TASK DETAILS ::
Transcribe the whole listing exactly; the images stay out.

THE INPUT ::
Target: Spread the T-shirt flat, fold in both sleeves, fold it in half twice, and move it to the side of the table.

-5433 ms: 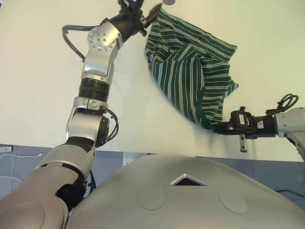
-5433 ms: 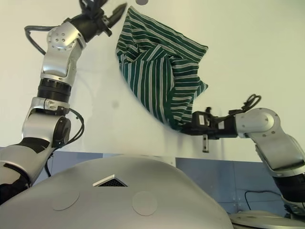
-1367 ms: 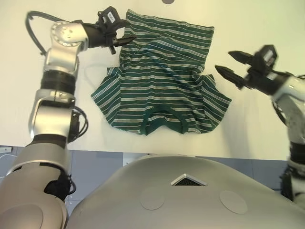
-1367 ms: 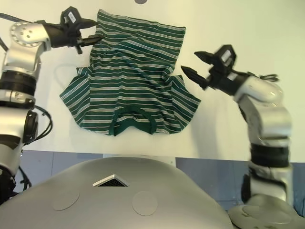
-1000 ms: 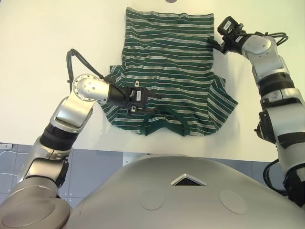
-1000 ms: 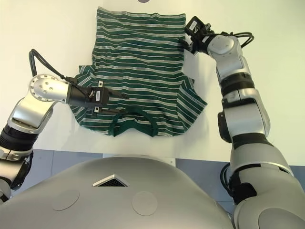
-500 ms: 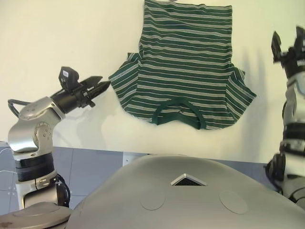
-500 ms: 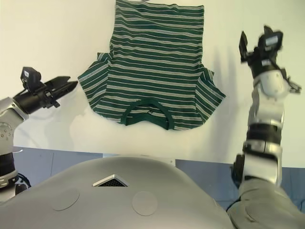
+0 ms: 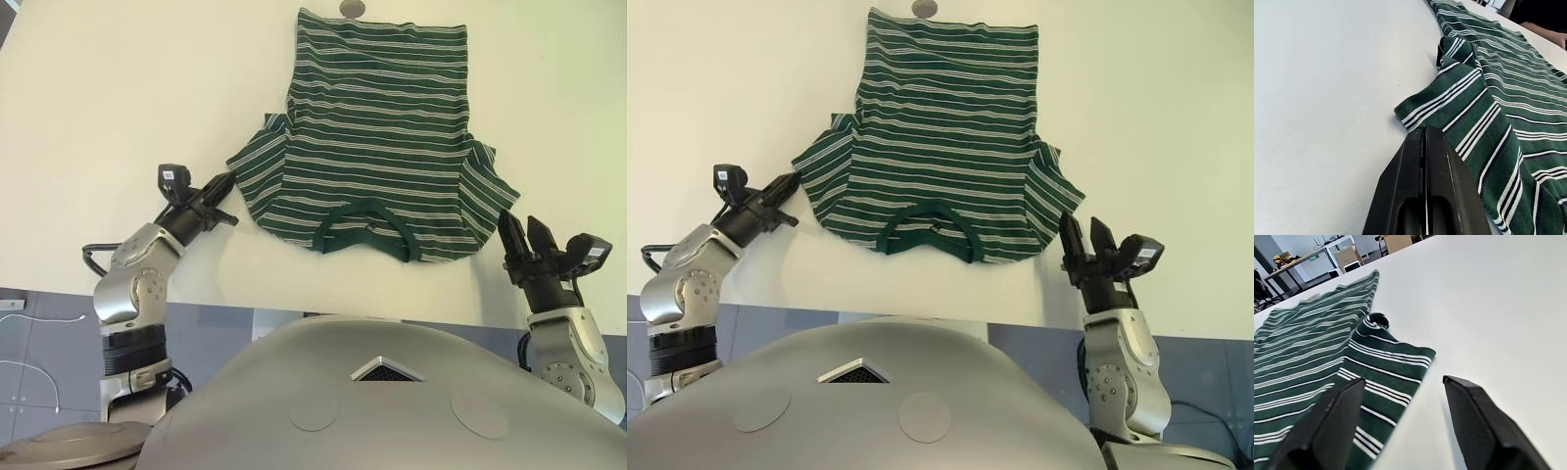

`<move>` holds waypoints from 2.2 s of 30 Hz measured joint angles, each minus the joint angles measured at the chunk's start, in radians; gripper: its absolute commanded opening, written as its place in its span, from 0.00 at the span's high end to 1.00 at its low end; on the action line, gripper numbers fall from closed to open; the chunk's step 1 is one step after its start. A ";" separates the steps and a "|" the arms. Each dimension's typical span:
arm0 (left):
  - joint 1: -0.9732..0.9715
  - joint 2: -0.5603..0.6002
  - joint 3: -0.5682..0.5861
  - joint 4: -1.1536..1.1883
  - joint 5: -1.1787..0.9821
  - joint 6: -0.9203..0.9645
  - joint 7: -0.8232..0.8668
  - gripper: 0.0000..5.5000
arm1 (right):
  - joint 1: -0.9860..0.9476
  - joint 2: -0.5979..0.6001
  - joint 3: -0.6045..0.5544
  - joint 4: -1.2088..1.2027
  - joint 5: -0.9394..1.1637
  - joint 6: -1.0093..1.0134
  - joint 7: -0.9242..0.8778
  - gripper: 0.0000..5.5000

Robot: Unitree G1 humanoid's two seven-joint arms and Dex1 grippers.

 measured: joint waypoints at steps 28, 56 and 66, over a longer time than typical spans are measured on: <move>-0.033 0.055 -0.102 0.037 0.117 -0.138 0.047 0.99 | -0.146 0.041 -0.011 0.180 -0.157 -0.097 0.090 0.46; -0.140 0.136 -0.460 -0.310 0.262 0.095 0.077 0.83 | -0.191 0.066 -0.073 0.146 -0.059 0.055 0.073 0.56; -0.109 0.116 -0.330 -0.434 0.099 0.062 0.005 0.64 | -0.193 0.062 -0.049 0.128 -0.078 0.077 0.068 0.92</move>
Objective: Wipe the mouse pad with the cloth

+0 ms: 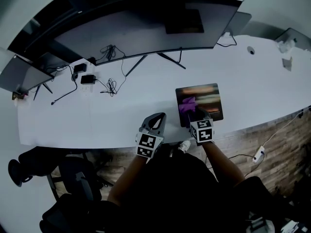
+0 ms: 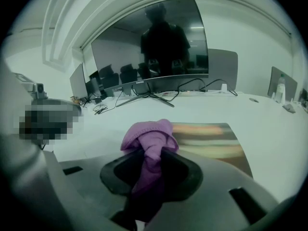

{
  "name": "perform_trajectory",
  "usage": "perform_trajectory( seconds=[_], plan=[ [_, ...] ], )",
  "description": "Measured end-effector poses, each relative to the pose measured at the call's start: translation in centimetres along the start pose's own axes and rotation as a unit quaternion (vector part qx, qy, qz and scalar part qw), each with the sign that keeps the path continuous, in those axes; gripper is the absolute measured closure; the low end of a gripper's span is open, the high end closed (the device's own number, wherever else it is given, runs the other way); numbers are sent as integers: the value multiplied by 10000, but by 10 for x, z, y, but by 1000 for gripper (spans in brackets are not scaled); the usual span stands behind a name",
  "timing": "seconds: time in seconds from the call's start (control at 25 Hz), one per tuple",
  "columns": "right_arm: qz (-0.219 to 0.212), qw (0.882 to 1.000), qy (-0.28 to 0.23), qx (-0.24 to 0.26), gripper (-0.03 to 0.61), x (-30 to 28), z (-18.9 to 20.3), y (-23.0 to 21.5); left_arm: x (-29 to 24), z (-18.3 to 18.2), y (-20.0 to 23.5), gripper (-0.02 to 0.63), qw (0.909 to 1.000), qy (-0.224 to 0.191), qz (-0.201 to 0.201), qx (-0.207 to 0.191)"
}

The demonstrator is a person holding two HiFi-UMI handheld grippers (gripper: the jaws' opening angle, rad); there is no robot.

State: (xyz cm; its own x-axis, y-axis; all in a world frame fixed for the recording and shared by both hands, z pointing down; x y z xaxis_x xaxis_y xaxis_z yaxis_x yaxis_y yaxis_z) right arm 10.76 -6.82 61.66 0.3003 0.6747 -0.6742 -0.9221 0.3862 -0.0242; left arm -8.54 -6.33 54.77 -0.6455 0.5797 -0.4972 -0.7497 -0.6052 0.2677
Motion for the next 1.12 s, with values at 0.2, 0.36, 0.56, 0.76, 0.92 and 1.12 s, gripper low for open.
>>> perform_trajectory(
  seconds=[0.2,0.36,0.56,0.76,0.92,1.12],
  plan=[
    [105,9999,76,23,469,6,3,-10,-4,1,-1,591,10000,-18,25,67],
    [264,9996,99,10,469,11,7,-21,-7,5,-3,591,10000,-8,53,29],
    [480,9985,152,215,469,17,11,-38,-11,7,-6,592,10000,41,78,24],
    [656,9973,193,258,469,24,18,-57,-19,6,-12,591,9998,91,171,-29],
    [779,9964,249,225,468,27,24,-69,-25,6,-15,592,9997,150,179,-71],
    [908,9953,278,186,466,33,27,-82,-28,5,-19,592,9994,231,228,-91]
  ],
)
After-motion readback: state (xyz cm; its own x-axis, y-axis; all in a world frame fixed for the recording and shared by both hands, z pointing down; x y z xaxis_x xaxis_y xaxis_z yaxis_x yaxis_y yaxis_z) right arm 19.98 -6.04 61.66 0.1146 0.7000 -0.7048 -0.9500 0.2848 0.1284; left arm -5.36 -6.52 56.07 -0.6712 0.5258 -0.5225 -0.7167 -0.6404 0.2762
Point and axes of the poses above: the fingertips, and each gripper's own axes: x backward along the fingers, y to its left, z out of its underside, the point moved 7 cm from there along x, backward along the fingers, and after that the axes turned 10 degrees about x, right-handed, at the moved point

WRITTEN SOLUTION ::
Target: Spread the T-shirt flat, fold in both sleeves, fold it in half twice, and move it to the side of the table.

-5433 ms: 
-5433 ms: 
-1367 ms: 
-1367 ms: 
-1000 ms: 
-1000 ms: 
-500 ms: 
-500 ms: 
+0 ms: 

`<move>` holds waypoints from 2.2 s of 30 Hz measured joint angles, each minus the joint angles measured at the chunk's start, in radians; gripper: its absolute commanded opening, written as its place in its span, from 0.00 at the span's high end to 1.00 at its low end; on the action line, gripper numbers fall from closed to open; the chunk's step 1 is one step after its start. A ";" separates the steps and a "|" the arms. Each dimension's typical span:
arm0 (left):
  - joint 1: -0.9732..0.9715
  - joint 2: -0.5603..0.6002
  - joint 3: -0.5682..0.5861
  - joint 4: -1.1536..1.1883
  - joint 5: -1.1787..0.9821
  - joint 6: -0.9203..0.9645
  - joint 7: -0.8232..0.8668
  - gripper: 0.0000..5.5000
arm1 (right):
  - joint 1: -0.9860..0.9476
  - joint 2: -0.5979..0.6001
  - joint 3: -0.6045..0.5544
  - joint 4: -1.2088..1.2027
  - joint 5: -0.9394..1.1637
  - joint 6: -1.0093..1.0134
  - joint 7: -0.9242..0.8778
  - gripper: 0.0000..5.5000

Robot: Unitree G1 humanoid's two seven-joint arms and Dex1 grippers.

 measured: joint waypoints at steps 28, 56 and 66, over a longer time than typical spans are measured on: <move>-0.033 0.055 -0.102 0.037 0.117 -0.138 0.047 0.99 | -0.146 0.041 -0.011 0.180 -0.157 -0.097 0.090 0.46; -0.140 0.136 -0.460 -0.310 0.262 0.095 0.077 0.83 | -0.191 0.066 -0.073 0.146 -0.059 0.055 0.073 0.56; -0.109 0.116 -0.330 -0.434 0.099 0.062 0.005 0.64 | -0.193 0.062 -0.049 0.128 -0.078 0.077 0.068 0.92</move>
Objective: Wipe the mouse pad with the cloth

+0 ms: 
+0 ms: 

{
  "name": "perform_trajectory",
  "usage": "perform_trajectory( seconds=[_], plan=[ [_, ...] ], )",
  "description": "Measured end-effector poses, each relative to the pose measured at the call's start: translation in centimetres along the start pose's own axes and rotation as a unit quaternion (vector part qx, qy, qz and scalar part qw), each with the sign that keeps the path continuous, in those axes; gripper is the absolute measured closure; the low end of a gripper's span is open, the high end closed (the device's own number, wherever else it is given, runs the other way); numbers are sent as integers: the value multiplied by 10000, but by 10 for x, z, y, but by 1000 for gripper (spans in brackets are not scaled); the usual span stands behind a name",
  "timing": "seconds: time in seconds from the call's start (control at 25 Hz), one per tuple",
  "columns": "right_arm: qz (-0.219 to 0.212), qw (0.882 to 1.000), qy (-0.28 to 0.23), qx (-0.24 to 0.26), gripper (-0.03 to 0.61), x (-30 to 28), z (-18.9 to 20.3), y (-23.0 to 21.5); left_arm: x (-29 to 24), z (-18.3 to 18.2), y (-20.0 to 23.5), gripper (-0.02 to 0.63), qw (0.909 to 1.000), qy (-0.224 to 0.191), qz (-0.201 to 0.201), qx (-0.207 to 0.191)"
}

The demonstrator is a person holding two HiFi-UMI handheld grippers (gripper: the jaws' opening angle, rad); there is no robot.

State: (xyz cm; its own x-axis, y-axis; all in a world frame fixed for the recording and shared by both hands, z pointing down; x y z xaxis_x xaxis_y xaxis_z yaxis_x yaxis_y yaxis_z) right arm 10.76 -6.82 61.66 0.3003 0.6747 -0.6742 -0.9221 0.3862 -0.0242; left arm -8.54 -6.33 54.77 -0.6455 0.5797 -0.4972 -0.7497 -0.6052 0.2677
Motion for the next 1.12 s, with values at 0.2, 0.36, 0.56, 0.76, 0.92 and 1.12 s, gripper low for open.
>>> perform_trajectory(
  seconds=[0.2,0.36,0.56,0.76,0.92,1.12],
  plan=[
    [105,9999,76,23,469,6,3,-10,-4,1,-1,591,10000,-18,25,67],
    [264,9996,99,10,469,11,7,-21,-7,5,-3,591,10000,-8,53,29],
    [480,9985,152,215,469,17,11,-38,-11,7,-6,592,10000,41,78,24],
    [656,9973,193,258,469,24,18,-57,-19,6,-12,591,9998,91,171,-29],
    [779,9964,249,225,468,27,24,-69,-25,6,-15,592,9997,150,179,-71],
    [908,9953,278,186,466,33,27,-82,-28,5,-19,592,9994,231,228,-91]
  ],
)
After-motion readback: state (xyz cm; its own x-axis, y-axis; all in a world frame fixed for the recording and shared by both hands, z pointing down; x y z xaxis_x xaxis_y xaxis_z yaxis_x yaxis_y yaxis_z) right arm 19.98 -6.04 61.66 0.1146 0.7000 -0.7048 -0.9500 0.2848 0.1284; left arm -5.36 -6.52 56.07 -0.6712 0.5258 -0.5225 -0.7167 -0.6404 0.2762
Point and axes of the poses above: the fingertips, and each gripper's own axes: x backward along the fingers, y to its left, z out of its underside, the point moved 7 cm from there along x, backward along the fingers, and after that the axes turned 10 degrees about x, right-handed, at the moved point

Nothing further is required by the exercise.